The front-facing VGA camera received even more critical analysis, as one might expect. "The VGA-resolution (read: less than one megapixel) front-facing camera is bad," says The Verge, but allows that it's "fine for video chat and checking your teeth." The 720p video capture seems to be just as disappointing, and "suffers from the same haziness as outdoor stills."
The battery on this tablet seems to hold up pretty well, if you don't use it too heavily. However, if you play a lot of video, expect to only get about eight hours of use. The Verge agrees: "This is a tablet you'll only need to charge every few days, unless you're really pushing it hard."
However, CNET again dissents, claiming that the Tab 2 battery "drained fairly quickly with normal use over the course of several hours."
Peel Smart Remote App
An exclusive to Samsung Android tablets, Peel is an app that allows users to control their TV and cable box via the device's built-in IR blaster. Better yet, it seems to be intuitive and easy to set up, taking just five minutes. Once you get it going the navigation and interface takes some getting used to, but is easy enough to pick up."
Secondarily, Peel works as a TV listings guide; you can search for whatever show you're eager to watch, and Peel will return any channel that's showing it, even switching the station for you. Peel is useful for sports since "figuring out which channel the game is on is a constant pain," says The Verge. However, "Smart Remote's accuracy is very closely dictated by the information that cable and satellite providers choose to release," noting that sometimes the app was incorrect, or took the user to the wrong channel, or a station that the user doesn't have.

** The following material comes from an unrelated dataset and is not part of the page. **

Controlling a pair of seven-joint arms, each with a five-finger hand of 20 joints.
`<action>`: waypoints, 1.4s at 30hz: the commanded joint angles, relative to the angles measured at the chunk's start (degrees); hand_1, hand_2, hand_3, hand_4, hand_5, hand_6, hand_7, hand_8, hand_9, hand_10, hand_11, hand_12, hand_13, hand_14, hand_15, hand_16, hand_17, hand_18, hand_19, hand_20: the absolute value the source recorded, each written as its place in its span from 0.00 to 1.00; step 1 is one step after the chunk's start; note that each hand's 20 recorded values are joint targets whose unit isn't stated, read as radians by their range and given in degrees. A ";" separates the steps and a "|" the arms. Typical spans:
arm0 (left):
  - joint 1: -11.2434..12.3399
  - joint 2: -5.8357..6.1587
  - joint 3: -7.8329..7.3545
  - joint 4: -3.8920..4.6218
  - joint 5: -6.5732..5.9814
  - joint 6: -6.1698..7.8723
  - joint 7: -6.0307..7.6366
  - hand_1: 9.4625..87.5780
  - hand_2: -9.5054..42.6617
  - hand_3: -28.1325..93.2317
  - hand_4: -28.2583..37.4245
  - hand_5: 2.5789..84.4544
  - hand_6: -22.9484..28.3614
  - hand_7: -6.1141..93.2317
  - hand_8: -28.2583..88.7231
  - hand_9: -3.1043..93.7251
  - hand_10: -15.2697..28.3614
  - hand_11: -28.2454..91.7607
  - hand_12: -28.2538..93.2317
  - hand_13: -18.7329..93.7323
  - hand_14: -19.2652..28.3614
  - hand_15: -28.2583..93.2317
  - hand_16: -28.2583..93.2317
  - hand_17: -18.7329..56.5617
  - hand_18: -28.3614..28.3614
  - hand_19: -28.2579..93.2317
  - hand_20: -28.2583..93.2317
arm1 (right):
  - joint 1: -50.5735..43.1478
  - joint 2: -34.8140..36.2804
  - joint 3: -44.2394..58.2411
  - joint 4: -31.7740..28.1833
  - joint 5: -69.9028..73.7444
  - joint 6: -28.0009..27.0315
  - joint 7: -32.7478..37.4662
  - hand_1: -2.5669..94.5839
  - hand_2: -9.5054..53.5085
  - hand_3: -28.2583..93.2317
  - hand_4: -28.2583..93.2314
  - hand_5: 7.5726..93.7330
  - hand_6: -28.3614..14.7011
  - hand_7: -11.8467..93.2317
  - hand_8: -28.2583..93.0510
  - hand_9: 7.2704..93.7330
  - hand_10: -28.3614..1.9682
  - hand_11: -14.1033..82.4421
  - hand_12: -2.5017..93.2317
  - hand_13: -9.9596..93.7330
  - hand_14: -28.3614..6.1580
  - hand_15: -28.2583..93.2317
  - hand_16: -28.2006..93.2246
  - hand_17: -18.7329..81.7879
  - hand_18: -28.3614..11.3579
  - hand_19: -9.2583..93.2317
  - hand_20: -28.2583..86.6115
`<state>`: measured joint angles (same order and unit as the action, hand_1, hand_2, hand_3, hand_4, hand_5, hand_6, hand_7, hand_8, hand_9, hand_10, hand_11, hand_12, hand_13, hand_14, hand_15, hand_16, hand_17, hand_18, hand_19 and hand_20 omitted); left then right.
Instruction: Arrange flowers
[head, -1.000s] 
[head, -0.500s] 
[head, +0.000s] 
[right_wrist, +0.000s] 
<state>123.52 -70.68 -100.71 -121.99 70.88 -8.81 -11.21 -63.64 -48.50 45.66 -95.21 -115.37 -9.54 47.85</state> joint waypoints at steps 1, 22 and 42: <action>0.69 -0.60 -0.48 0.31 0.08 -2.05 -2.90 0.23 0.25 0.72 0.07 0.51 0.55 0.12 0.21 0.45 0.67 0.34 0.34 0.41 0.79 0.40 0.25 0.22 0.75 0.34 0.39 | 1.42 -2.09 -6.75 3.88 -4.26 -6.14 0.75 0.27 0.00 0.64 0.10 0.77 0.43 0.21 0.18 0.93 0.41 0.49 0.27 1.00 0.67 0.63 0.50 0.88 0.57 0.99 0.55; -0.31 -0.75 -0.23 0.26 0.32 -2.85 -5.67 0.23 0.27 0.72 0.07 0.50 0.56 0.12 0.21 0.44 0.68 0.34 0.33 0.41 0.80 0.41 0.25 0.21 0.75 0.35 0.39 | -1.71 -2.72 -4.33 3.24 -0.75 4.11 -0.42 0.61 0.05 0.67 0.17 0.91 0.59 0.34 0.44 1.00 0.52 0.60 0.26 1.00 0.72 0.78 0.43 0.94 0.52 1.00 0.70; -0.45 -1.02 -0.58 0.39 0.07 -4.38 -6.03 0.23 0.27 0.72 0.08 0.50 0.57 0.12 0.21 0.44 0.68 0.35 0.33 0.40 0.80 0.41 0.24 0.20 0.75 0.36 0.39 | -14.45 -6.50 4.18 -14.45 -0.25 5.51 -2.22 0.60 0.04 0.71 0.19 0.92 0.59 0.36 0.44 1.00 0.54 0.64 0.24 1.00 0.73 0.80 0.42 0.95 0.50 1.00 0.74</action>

The Bottom Line: Yay or Nay?The overall assessment of the Samsung Galaxy Tab 2 is somewhat muted, with many sources pointing out that it's a slightly lackluster sequel to what was considered by many to be one of the strongest Android tablets available. However, realizing that some of the limited specs are a result of Samsung's attempt to shave down the product's price, these reviews also offer the slate its due props.

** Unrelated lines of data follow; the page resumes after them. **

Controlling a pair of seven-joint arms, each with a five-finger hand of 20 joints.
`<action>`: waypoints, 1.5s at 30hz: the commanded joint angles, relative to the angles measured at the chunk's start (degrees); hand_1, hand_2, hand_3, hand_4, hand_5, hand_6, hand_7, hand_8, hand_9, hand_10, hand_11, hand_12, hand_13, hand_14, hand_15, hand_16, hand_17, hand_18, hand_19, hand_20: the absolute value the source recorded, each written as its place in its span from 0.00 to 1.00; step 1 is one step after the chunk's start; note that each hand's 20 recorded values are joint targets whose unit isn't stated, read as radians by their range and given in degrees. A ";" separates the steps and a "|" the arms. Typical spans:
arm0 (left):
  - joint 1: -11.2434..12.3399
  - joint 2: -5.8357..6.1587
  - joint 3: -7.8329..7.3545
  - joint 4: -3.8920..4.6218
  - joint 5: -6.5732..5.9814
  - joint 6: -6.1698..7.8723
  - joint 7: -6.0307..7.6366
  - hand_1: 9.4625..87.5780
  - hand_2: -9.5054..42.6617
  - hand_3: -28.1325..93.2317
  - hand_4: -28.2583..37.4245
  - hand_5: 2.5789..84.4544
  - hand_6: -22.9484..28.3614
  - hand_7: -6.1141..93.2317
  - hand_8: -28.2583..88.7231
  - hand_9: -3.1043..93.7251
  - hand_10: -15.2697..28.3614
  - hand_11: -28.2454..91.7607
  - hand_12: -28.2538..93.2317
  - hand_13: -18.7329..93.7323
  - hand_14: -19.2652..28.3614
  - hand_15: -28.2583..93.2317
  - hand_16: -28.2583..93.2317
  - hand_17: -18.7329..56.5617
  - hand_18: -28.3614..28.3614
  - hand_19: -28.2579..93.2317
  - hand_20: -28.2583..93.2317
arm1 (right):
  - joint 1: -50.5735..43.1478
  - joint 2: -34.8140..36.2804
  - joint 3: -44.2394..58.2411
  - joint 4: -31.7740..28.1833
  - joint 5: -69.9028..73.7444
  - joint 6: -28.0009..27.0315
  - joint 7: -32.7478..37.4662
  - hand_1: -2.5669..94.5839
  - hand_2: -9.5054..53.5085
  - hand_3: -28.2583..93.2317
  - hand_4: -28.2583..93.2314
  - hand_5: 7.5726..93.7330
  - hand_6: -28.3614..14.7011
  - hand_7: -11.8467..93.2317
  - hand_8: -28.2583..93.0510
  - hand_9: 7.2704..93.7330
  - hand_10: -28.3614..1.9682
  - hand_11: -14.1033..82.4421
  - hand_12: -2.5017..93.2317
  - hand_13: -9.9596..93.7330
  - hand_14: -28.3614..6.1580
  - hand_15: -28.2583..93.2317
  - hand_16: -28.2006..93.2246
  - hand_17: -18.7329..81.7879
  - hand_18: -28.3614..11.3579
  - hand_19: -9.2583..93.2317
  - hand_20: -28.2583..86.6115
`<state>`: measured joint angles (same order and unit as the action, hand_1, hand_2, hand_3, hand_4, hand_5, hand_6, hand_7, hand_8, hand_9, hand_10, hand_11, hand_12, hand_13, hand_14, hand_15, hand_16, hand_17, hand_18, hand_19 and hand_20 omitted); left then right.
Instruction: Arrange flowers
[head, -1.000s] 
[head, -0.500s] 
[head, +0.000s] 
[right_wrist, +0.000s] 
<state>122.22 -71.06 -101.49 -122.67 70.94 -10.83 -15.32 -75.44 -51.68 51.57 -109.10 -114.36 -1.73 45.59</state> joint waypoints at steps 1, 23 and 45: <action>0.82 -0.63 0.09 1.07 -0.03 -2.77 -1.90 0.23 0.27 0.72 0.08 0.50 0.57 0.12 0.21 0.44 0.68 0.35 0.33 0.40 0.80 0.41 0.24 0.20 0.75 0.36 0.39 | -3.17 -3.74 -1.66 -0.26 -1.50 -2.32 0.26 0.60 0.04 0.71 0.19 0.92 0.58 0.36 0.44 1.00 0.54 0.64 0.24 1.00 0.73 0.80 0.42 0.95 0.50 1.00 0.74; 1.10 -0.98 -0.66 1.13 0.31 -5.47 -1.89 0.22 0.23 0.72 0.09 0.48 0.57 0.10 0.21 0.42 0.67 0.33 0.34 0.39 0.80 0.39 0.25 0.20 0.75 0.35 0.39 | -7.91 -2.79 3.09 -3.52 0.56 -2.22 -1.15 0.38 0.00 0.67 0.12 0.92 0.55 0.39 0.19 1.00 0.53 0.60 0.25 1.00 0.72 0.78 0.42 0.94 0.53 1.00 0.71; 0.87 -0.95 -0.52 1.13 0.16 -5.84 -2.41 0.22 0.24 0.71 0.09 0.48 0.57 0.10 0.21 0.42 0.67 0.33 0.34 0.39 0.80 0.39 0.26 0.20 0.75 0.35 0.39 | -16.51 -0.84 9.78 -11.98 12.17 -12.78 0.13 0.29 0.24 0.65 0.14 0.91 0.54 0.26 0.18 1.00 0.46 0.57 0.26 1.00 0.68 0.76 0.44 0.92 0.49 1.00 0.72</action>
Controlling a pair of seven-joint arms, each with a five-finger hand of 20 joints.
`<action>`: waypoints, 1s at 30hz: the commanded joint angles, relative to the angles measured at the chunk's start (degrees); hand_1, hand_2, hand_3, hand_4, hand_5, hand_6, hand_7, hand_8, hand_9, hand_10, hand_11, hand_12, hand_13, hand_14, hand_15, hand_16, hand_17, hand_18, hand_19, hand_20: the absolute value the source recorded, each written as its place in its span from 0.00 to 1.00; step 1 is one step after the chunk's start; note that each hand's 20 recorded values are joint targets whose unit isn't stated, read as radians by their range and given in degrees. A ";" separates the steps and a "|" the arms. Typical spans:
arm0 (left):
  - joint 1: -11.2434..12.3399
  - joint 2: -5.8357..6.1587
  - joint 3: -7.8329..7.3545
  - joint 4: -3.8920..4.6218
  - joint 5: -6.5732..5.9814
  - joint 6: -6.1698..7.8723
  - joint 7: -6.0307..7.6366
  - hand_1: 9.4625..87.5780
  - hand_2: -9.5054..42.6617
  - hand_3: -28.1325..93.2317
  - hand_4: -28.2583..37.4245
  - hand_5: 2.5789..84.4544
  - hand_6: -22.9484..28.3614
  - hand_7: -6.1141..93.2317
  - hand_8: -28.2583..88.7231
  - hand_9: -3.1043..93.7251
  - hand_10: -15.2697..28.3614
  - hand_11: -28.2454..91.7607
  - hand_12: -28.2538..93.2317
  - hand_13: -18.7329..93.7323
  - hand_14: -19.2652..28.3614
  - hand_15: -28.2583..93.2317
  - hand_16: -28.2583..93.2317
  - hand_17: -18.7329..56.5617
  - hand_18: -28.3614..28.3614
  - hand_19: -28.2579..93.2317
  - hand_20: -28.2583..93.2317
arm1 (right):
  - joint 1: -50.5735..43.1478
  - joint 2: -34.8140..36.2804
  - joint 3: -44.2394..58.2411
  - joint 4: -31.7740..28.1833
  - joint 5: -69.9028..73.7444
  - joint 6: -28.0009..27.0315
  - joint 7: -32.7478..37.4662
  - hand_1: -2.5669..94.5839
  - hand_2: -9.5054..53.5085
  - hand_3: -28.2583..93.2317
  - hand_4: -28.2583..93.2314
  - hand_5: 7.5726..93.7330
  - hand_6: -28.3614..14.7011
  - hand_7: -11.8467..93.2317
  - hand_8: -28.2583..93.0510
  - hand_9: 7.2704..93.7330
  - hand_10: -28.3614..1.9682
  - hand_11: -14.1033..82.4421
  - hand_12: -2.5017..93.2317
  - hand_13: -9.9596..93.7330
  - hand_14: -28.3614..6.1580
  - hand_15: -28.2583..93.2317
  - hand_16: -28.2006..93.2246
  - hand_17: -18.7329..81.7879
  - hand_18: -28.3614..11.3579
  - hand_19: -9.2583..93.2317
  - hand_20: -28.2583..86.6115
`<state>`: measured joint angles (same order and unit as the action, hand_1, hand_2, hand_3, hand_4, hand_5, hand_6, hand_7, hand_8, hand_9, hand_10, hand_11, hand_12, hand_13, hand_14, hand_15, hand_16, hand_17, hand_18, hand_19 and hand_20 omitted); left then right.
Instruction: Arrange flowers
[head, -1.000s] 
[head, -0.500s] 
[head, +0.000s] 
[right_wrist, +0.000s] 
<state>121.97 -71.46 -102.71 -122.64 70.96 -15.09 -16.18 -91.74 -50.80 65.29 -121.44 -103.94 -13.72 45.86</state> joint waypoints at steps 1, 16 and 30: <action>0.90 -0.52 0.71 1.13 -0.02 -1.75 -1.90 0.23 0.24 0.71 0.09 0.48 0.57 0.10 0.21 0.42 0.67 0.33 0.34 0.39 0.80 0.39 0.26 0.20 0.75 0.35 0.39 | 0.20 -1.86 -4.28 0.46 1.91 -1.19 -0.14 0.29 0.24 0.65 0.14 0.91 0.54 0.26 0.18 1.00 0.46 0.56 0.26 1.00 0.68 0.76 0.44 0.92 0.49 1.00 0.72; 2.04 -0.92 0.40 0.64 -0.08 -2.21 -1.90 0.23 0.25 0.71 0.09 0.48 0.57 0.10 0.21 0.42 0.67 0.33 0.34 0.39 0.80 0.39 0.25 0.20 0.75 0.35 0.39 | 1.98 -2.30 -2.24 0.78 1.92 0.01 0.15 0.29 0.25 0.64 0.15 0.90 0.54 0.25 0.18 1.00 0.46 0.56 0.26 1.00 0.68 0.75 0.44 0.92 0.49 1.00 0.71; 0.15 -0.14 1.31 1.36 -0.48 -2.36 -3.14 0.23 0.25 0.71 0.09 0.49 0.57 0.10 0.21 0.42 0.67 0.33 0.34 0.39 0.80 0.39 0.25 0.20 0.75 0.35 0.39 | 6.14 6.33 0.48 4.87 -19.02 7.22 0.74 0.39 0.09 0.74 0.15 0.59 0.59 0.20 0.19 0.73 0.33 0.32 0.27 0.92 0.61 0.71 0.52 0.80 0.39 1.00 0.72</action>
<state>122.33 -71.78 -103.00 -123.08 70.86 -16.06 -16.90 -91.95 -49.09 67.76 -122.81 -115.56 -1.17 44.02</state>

LaptopMag says, "Samsung has made some nice improvements to the Galaxy Tab 2 10.1, all while keeping the price below $400 and the battery life really long." Ubergizmo says that the Tab 2 "delivers good performance packaged in a nice design for a reasonable price." Even Mashable admits that "the tablet will certainly please anyone who just wants a decent screen for checking out Netflix videos. However, The Verge would hesitate to recommend it to power users or gamers.

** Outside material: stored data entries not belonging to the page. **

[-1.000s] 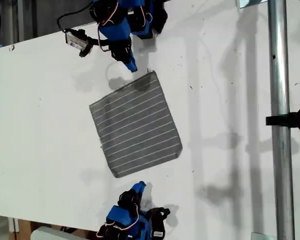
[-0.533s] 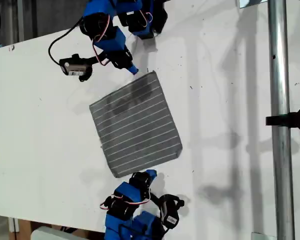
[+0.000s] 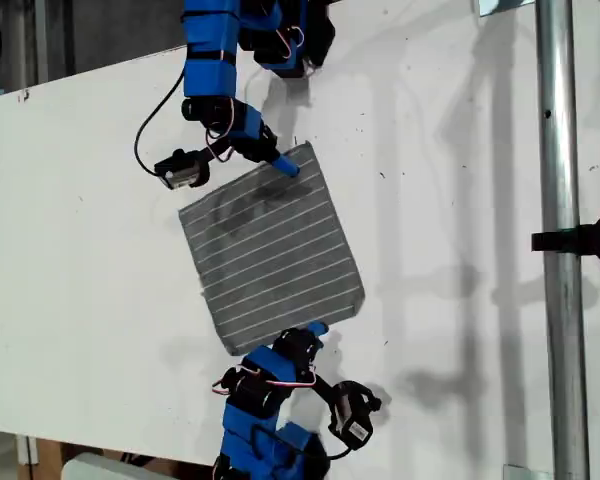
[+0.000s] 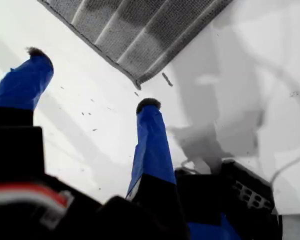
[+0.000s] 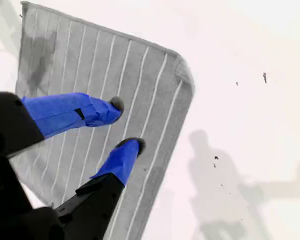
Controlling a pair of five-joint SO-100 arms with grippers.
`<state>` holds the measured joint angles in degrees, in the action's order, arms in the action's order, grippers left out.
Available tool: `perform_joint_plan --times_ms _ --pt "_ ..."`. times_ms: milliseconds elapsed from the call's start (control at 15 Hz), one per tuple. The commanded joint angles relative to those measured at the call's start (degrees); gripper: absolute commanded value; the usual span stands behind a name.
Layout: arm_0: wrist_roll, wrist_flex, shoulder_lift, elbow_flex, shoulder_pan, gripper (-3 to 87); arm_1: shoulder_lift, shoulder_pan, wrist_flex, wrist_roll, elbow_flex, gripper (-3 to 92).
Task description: Grasp corners of a towel and fold twice.
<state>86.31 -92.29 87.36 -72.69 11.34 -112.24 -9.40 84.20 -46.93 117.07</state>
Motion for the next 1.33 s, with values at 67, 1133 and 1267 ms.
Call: perform_joint_plan --times_ms 67,1133,1267 --pt "-0.4 -1.3 0.1 3.1 0.3 10.0 0.7 1.1 -5.9 1.6 4.0 34.0" --pt "3.3 -0.7 -3.3 2.4 -0.6 10.6 26.2 5.1 -20.1 1.8 -1.1 -0.3" --pt "-0.3 -0.4 -9.4 9.8 -0.4 16.6 26.4 5.3 -20.2 1.6 -1.9 -0.3"
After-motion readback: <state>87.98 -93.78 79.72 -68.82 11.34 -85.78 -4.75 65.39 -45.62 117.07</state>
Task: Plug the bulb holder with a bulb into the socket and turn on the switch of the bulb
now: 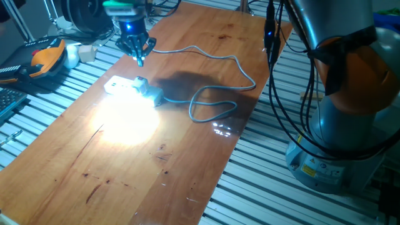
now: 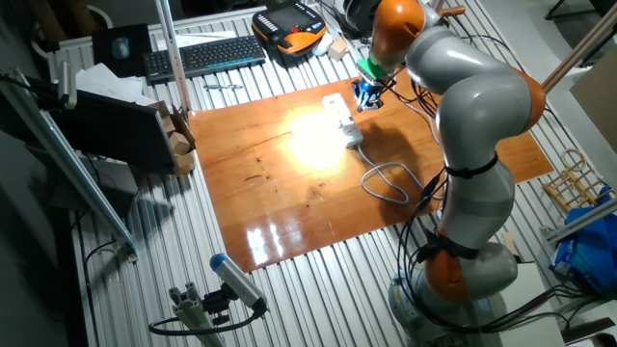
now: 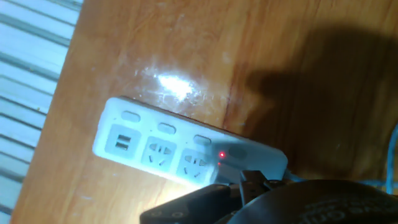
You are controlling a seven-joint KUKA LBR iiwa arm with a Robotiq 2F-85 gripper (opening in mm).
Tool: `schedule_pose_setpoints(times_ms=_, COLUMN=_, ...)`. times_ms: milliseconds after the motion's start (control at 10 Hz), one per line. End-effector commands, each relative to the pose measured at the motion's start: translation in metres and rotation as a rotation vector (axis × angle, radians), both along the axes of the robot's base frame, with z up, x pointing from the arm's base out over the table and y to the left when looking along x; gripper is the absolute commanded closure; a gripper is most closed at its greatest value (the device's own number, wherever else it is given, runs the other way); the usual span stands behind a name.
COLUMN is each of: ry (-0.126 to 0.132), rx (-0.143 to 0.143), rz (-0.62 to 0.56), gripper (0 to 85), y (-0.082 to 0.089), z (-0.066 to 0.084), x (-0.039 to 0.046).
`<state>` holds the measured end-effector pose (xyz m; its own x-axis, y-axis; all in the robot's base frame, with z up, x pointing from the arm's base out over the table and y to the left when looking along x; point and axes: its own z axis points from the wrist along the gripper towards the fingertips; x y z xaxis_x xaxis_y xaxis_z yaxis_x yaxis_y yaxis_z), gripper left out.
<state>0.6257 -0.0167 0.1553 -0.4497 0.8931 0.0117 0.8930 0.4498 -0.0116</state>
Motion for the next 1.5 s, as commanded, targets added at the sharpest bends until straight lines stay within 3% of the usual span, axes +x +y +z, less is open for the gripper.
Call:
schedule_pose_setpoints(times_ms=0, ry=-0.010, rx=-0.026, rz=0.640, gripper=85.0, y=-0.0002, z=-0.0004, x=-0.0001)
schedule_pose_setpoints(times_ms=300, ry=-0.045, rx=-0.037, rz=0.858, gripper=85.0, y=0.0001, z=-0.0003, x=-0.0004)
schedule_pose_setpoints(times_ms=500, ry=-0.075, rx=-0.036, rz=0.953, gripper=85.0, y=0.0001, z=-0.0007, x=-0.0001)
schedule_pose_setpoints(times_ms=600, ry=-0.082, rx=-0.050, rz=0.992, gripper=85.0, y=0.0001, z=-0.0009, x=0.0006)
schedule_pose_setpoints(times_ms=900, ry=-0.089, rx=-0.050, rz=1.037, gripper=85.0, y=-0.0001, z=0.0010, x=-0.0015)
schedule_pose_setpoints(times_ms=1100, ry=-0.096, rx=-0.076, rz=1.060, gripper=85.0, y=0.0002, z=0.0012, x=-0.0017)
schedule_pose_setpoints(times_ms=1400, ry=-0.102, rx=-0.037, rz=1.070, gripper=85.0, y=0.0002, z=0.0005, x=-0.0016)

Compared to its Competitors
Several of the reviewers could not help but draw comparisons to the ASUS Transformer TF300, since the ASUS features a quad-core CPU and 32GB of storage for the same price. CNET further points out that the TF300 includes micro HDMI connectivity and a higher-quality rear camera, while Ubergizmo puts it into an interesting perspective: "The ASUS Transformer Pad TF300 (32GB) offers a lower build-quality packaged in a heavier body (1.28 lbs. vs. 1.39 lbs. without dock), but provides higher performance."
Mashable goes so far as to compare this orange to Apple, since it's priced equivalently with the iPad 2. "The experience on the Tab 2 (and most Android tablets) is generally a poor substitute for what you get from an iPad." SlashGear's take on that comparison is slightly different, arguing that "this tablet is not made specifically to compete with the iPad, ... [but is] among the best values in the Android world. If you just want to watch movies and browse the web, this may well be your best bet on the market today."
It is, of course, a matter of personal preference when it comes to OS choice, but it's hard to debate that Apple has put a lot more oomph in a similarly-priced tablet.